Squares et jardins de Rouen _ 14 février 2016


Ce dimanche d’hiver, nous avons fait une randonnée urbaine dans le cœur de la ville pour découvrir les parcs et jardins, tout en passant devant les principaux musées et monuments de Rouen.

En partant de la cathédrale, c’est d’abord : le jardin d’Albane, un jardin de cloître que nous contemplons. Les paysagistes nous rappellent par une astucieuse disposition des buis et des ifs, l’ordonnancement d’un cloître commencé et jamais terminé. Le reste de l’espace est occupé par des petits jardinets qui symbolisent le parcellaire des habitations des chanoines de la cathédrale.

Puis c’est un jardin de cimetière : l’Aître Saint Maclou, les quatre parcelles nous ramènent aux évangiles. Trois galeries sont élevées au début du XVIe siècle, à l’est, nord et ouest : Elles servent d’ossuaire . Le thème iconographique est « Le mort saisissant le vif ». La première danse macabre, eut lieu au charnier des innocents à Paris 1552.

La galerie sud ne sera construite qu’au XVIIe siècle et abritera une école.
D’abord entre 1705 et 1907 une école chrétienne. Comme on sait que le cimetière ne sera déplacé qu’en 1781, on peut assurer que les enfants se déplacèrent parmi les tombes pendant plus de 75 ans.

Puis entre 1911/1920 se trouvait l’école de Mademoiselle Guitton comme on peut le lire sur cette carte postale ancienne.

En repartant nous ne manquons pas de saluer ce chat momifié qui intrigue tant les touristes !

Après avoir traversé le quartier médiéval des maisons à pans de bois, nous atteignons un jardin d’abbaye : Jardin de l’Hôtel de Ville, les anciens jardins des moines de Saint Ouen et celui de l’abbé réunis, maintes fois remaniés pour devenir une havre de paix habité par des monuments très intéressants.
Alain nous raconte l’histoire de l’enlèvement de Déjanire par le centaure Nessus .

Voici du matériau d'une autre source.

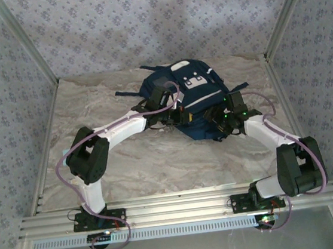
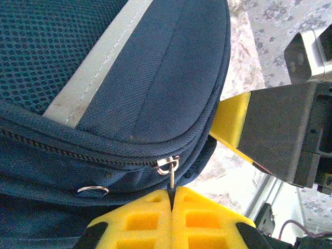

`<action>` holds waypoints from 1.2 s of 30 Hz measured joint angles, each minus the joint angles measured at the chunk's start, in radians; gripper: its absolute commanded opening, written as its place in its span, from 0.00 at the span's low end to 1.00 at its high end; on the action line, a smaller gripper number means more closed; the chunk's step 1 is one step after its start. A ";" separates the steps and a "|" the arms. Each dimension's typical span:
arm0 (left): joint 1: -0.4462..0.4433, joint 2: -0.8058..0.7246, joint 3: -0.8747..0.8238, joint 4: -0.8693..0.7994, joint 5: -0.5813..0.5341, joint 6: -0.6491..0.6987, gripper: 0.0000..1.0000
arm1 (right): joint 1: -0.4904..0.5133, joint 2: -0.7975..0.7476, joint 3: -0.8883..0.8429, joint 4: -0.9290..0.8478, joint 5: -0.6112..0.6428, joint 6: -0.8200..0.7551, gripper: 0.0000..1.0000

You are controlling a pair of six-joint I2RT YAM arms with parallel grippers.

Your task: Pack the student bag

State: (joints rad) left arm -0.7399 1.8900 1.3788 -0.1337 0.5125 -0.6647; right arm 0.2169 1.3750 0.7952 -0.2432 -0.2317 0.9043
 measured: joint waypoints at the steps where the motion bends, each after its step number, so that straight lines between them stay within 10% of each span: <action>1: 0.000 0.000 0.000 0.005 0.000 -0.004 0.00 | 0.000 0.000 0.000 0.013 0.000 0.011 0.72; 15: -0.006 0.000 0.002 0.015 0.005 -0.042 0.00 | 0.000 -0.197 -0.071 0.117 0.008 0.092 0.69; 26: -0.009 0.000 0.010 0.034 0.026 -0.090 0.00 | 0.026 -0.045 -0.069 0.216 -0.042 0.137 0.68; 33: -0.008 0.000 0.007 0.028 0.022 -0.100 0.00 | 0.041 0.043 -0.057 0.276 -0.062 0.156 0.04; 36: -0.005 0.000 0.002 0.021 0.022 -0.084 0.00 | 0.041 0.040 -0.056 0.278 -0.064 0.153 0.00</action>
State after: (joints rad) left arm -0.7448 1.8904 1.3808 -0.1131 0.5343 -0.7490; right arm 0.2577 1.4155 0.7395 0.0353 -0.2958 1.0569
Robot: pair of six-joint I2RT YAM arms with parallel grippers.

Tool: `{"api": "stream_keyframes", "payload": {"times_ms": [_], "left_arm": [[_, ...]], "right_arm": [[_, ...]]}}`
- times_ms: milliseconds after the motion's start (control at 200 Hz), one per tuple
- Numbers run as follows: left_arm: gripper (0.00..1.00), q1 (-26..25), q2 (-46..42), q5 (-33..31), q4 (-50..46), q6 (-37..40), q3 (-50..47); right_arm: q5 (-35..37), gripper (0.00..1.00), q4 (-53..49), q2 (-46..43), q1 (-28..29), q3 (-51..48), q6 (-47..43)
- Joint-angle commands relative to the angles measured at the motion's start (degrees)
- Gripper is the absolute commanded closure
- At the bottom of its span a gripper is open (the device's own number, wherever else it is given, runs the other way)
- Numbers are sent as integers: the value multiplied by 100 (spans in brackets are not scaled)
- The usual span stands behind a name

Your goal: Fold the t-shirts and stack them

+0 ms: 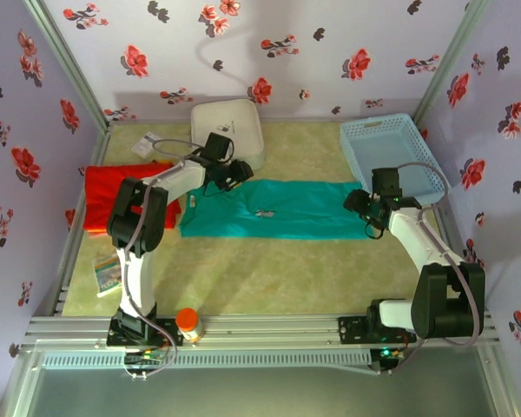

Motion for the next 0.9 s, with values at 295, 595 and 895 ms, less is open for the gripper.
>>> {"api": "stream_keyframes", "payload": {"times_ms": [295,595,895], "left_arm": [[43,-19,-1834,-1143,-1970,1424,-980],[43,-10,-1830,-1394,-2773,1672,-1318],[44,-119,-488,-1203,-3239,1991,-328]], "right_arm": [[64,37,39,1806,716,1403,-388],[439,58,-444,3412,838,2407,-412],[817,69,-1167,3671,1108,2408,-472]]}}
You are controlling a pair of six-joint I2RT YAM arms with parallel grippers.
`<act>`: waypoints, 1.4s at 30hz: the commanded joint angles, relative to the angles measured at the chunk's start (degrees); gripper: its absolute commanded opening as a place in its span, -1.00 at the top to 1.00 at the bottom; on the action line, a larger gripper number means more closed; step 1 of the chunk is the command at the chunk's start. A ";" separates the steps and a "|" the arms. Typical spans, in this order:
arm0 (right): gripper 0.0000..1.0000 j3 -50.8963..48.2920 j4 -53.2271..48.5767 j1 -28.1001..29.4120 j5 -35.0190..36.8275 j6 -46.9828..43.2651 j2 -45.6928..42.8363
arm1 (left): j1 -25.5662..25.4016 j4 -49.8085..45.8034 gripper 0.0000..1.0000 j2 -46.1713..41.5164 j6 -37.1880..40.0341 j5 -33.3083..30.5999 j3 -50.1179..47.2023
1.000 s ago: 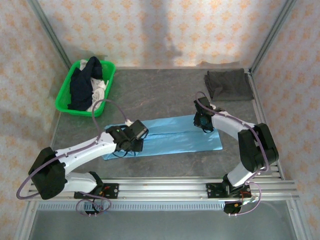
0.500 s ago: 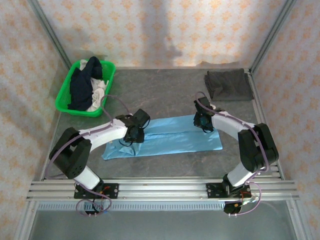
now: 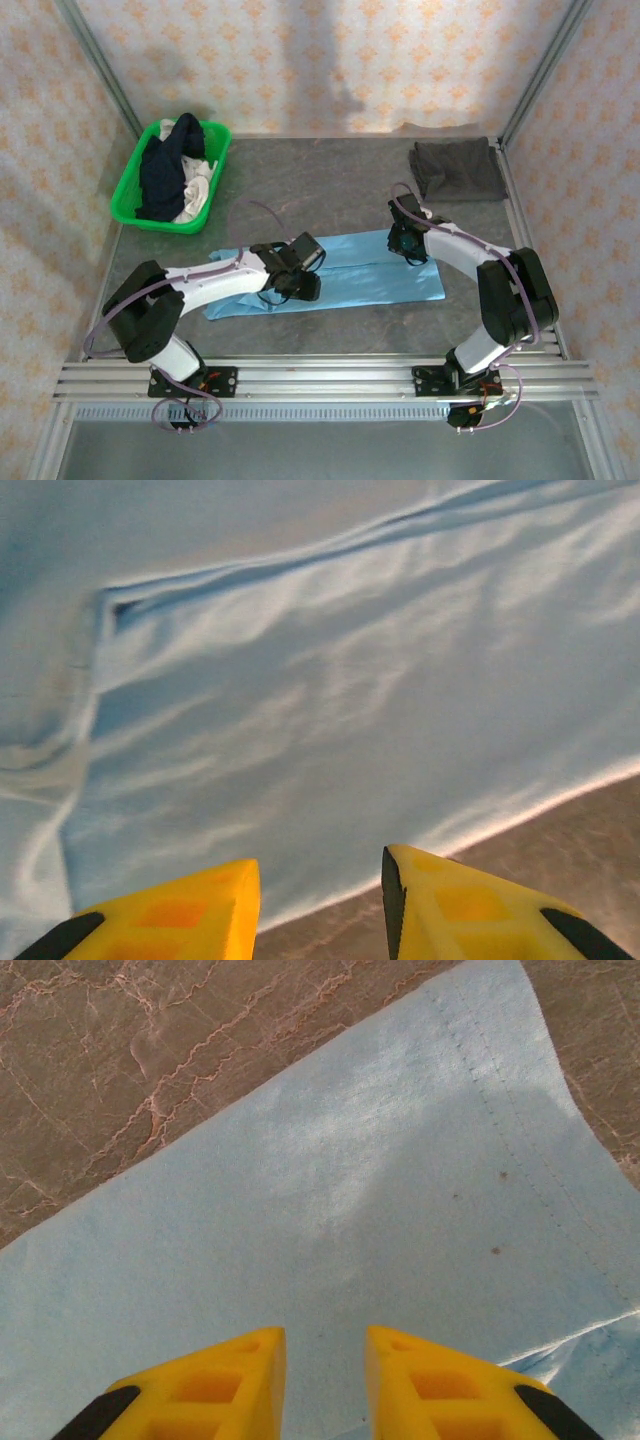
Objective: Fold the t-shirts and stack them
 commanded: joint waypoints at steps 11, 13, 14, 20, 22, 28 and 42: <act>0.46 -1.14 0.66 -0.20 0.94 0.17 -2.17 | 13.67 -6.36 -0.36 -7.87 3.29 -11.73 -2.40; 0.46 -1.00 0.25 -0.18 1.09 0.09 -2.19 | 14.48 -5.60 -0.35 -4.64 4.22 -11.12 -1.57; 0.46 -1.00 0.22 -0.20 1.20 0.11 -2.35 | 14.59 -5.24 -0.33 -3.34 4.51 -10.62 -1.24; 0.46 -1.53 -0.52 -0.18 2.20 0.03 -3.89 | 14.64 -2.39 0.31 1.85 4.87 -5.34 -0.96; 0.46 -1.53 -0.98 -0.22 2.68 -0.19 -4.34 | 14.37 -1.81 0.51 0.84 4.59 -4.31 -1.77; 0.46 -1.53 -1.19 -0.17 3.32 -0.29 -4.65 | 11.68 -2.10 0.97 -3.53 3.69 -3.26 -3.18; 0.45 -1.78 0.48 -0.16 -0.58 0.53 -4.32 | 3.17 1.71 0.60 -1.28 1.32 4.38 -1.37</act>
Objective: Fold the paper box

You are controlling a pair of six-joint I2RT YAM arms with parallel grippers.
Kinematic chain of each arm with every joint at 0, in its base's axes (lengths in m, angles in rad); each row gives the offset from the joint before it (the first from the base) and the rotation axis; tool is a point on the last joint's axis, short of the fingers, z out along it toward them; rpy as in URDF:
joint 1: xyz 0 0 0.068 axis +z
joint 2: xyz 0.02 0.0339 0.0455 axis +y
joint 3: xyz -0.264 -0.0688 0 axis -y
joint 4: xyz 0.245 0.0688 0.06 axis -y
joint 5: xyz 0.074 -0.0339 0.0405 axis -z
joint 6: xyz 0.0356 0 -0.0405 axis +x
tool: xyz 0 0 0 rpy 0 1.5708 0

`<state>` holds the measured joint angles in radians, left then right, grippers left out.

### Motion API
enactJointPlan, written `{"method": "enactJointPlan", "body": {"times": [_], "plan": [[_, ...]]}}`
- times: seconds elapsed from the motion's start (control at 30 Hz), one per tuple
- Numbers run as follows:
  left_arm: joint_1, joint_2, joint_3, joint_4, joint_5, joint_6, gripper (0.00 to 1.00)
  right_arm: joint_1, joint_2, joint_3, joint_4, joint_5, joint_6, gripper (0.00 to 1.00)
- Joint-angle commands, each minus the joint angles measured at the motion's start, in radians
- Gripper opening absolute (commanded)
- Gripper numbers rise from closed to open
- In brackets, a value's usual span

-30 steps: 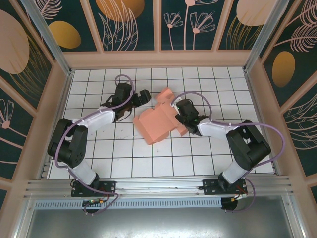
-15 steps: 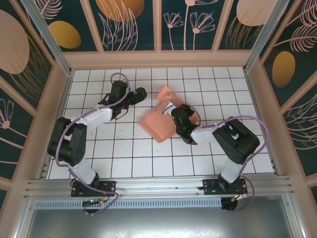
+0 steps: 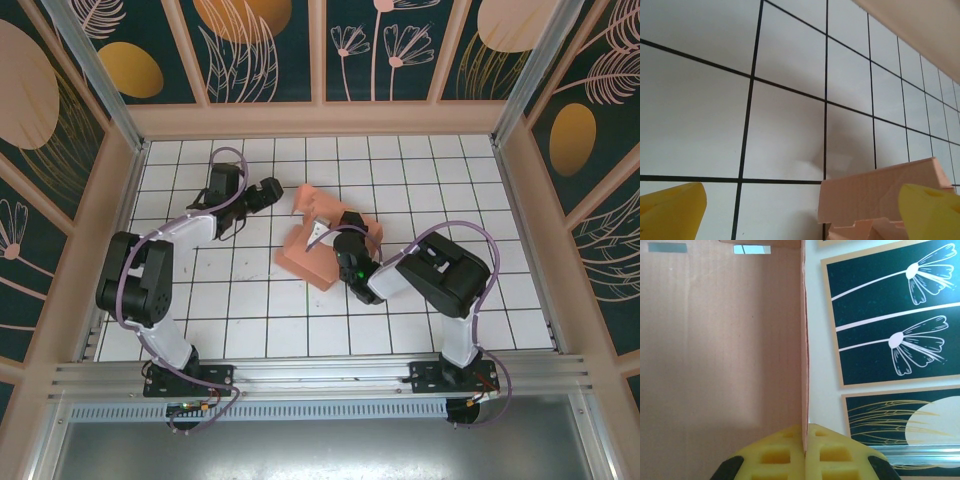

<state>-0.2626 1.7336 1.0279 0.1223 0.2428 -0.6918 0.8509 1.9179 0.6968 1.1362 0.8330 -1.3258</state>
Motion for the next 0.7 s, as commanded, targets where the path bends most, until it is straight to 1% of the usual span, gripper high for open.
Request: {"method": "enactJointPlan", "body": {"times": [0.0, 0.1, 0.13, 0.2, 0.27, 0.4, 0.5, 0.53, 0.63, 0.67], "plan": [[-0.001, -0.001, -0.015, 0.005, 0.075, 0.022, 0.94, 0.001, -0.009, 0.023, 0.038, 0.002, 0.001, 0.00], [-0.003, -0.014, -0.069, 0.009, 0.137, 0.021, 0.91, -0.005, -0.008, 0.033, 0.022, -0.004, 0.014, 0.00], [-0.003, -0.050, -0.103, 0.016, 0.160, 0.028, 0.91, -0.007, -0.008, 0.037, 0.022, -0.007, 0.021, 0.00], [-0.007, -0.067, -0.162, 0.043, 0.235, 0.050, 0.90, -0.013, -0.012, 0.046, 0.005, -0.013, 0.048, 0.00], [-0.013, -0.074, -0.216, 0.058, 0.279, 0.070, 0.91, -0.017, -0.021, 0.054, -0.028, -0.028, 0.083, 0.00], [-0.018, -0.053, -0.279, 0.095, 0.347, 0.106, 0.90, -0.019, -0.043, 0.067, -0.095, -0.065, 0.152, 0.00], [-0.019, -0.004, -0.262, 0.111, 0.379, 0.119, 0.88, -0.019, -0.065, 0.064, -0.131, -0.100, 0.186, 0.00], [-0.018, 0.017, -0.252, 0.118, 0.386, 0.116, 0.86, -0.018, -0.072, 0.061, -0.137, -0.110, 0.192, 0.00], [-0.018, 0.057, -0.222, 0.142, 0.419, 0.103, 0.76, -0.019, -0.098, 0.051, -0.155, -0.131, 0.219, 0.00], [-0.018, 0.066, -0.214, 0.146, 0.425, 0.101, 0.70, -0.019, -0.108, 0.047, -0.163, -0.140, 0.229, 0.00]]}}
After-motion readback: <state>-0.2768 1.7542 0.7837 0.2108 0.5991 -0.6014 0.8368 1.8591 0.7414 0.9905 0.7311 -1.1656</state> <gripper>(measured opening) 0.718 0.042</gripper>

Nous espérons que, cette magnifique méridienne, hélas en bien mauvais état sera bientôt restaurée. Elle fut construite en 1753 sur les quais par Slodtz et fut transportée ici dès 1826.

Nous apprenons qu’en 1806 .. « On ne pourra entrer dans le jardin que vêtu décemment, l’entrée en sera interdite aux personnes en veste ou tablier de travail, en bonnet de coton et en sabots. »

Après une bonne montée, nous voici dans un jardin de couvent : Le square André Maurois, ancien jardin des religieuses Sainte Marie de la Visitation. Les quatre parties du jardin monastique sont bien présentes, complétées par un jardin potager cultivé par les habitants du quartier. Aujourd’hui les bâtiments de l’ancien couvent sont occupés par les musées des antiquités et d’histoire naturelle.
Quel dommage de voir croupir dans ce jardin, sans étiquetage et surtout sans entretien , ces vestiges de monuments qui trônaient autrefois dans notre ville, comme cette pierre qui provient de l’abbaye St Catherine du mont.

En redescendant la rue Beauvoisine c’est dans un jardin d’hôtel particulier que nous pénétrons, sur le terrain de l’ancien château de Philippe Auguste, sur lequel est bâti depuis le XVIe siècle : l’hôtel d’Hocqueville, devenu musée de la faïence, au sein du jardin Masséot- Abaquesne qui présente autour du Dieu Pan des merveilleuses composition de graminées.
Mais ne craignez rien, le bourreau n’est plus dans ces lieux

Nous arrivons au poumon vert de la ville, le square Verdrel, autrefois jardin Solférino : un jardin à l’anglaise du XIXe siècle, une collection d’ arbres remarquables et variés autour d’un bassin où nagent, au son d’une cascade, de magnifiques cygnes blanc, avec pour toile de fond le splendide bâtiment du musée des beaux arts.

Le quartier Saint Patrice nous expose sa collection d’hôtels particuliers du XVIIe siècle et nous débouchons sur la place du Vieux Marché, jardin de souvenir. Le remaniement de la place à la fin des années soixante dix nous rappelle toute sont histoire,
passé religieux par l’église Saint Jeanne d’Arc,
passé commercial avec les halles qui nous ramènent aux marchés présents en ce lieu depuis la nuit des temps
et enfin passé historique avec la croix dédié à Jeanne d’Arc, lieu de son supplice.

En empruntant la rue du Gros Horloge, nous regagnons la place de la cathédrale lieu de départ de notre randonnée du jour.